■ **REQUIREMENT**:
The reply should repeat all of the data word for word, with no pictures.

■ **SUPPLIED MATERIAL**:
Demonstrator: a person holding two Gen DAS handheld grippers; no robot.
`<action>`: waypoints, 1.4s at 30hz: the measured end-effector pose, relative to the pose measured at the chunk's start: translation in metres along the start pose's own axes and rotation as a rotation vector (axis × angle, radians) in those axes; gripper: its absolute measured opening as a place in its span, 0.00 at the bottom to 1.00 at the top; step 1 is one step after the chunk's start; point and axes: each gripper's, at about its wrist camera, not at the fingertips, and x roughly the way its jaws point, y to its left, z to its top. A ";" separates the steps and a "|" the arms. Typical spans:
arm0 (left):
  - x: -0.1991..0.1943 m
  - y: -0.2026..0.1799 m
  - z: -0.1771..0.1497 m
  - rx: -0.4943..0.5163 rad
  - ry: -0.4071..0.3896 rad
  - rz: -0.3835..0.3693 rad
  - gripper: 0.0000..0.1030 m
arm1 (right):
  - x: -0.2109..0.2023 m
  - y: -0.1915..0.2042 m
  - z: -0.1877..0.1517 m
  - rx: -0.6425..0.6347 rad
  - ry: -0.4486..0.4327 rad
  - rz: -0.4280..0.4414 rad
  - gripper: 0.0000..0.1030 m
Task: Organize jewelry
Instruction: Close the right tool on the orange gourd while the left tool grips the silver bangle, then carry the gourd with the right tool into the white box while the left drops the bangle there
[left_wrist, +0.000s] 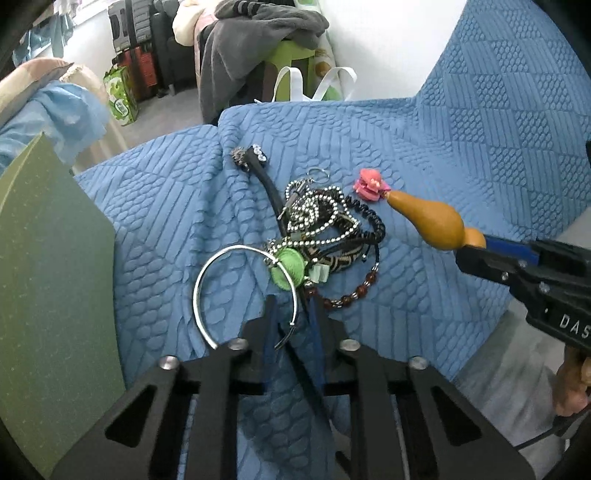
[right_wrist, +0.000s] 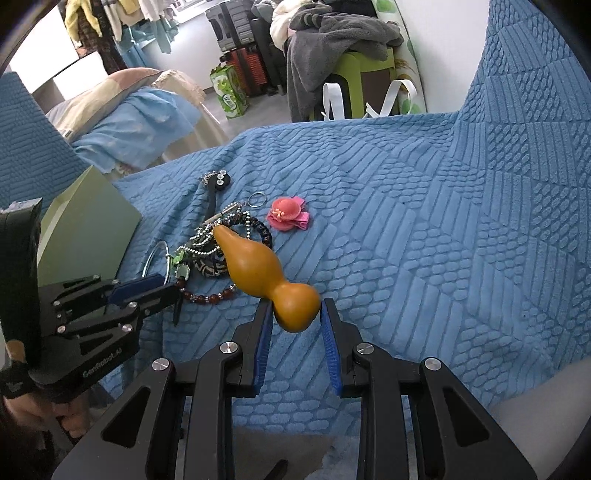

■ **TASK RESULT**:
Demonstrator: a person holding two Gen DAS handheld grippers; no robot.
`<action>`: waypoints, 1.4s at 30hz: the measured end-effector pose, relative to the pose measured at the chunk's start: translation in metres along the start pose's own axes and rotation as a rotation vector (axis × angle, radians) in those axes; gripper: its absolute measured opening as a place in its span, 0.00 at the bottom to 1.00 at the top; step 1 is one step after the chunk's start; point and axes: each gripper's, at about its wrist camera, not at the fingertips, and x roughly the way its jaws point, y to its left, z to its top. A ";" separates the steps and a "|" the arms. Typical spans:
arm0 (left):
  - x: -0.1991..0.1943 m
  - y: -0.2026..0.1799 m
  - z: -0.1771..0.1497 m
  - rx: -0.4943..0.5163 rad
  - ry: -0.4071..0.3896 rad
  - rz: -0.3835..0.3693 rad
  - gripper: 0.0000..0.1030 m
arm1 (right):
  - x: -0.2109..0.2023 m
  - y: -0.1915..0.2042 m
  - z: -0.1877..0.1517 m
  - rx: -0.6425..0.6347 rad
  - ry: -0.4486..0.4327 rad
  - rz: -0.4280..0.4414 rad
  - gripper: 0.0000..0.1030 m
Task: Organize jewelry
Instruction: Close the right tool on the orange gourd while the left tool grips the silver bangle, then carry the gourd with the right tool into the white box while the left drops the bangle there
[left_wrist, +0.000s] 
[right_wrist, +0.000s] 

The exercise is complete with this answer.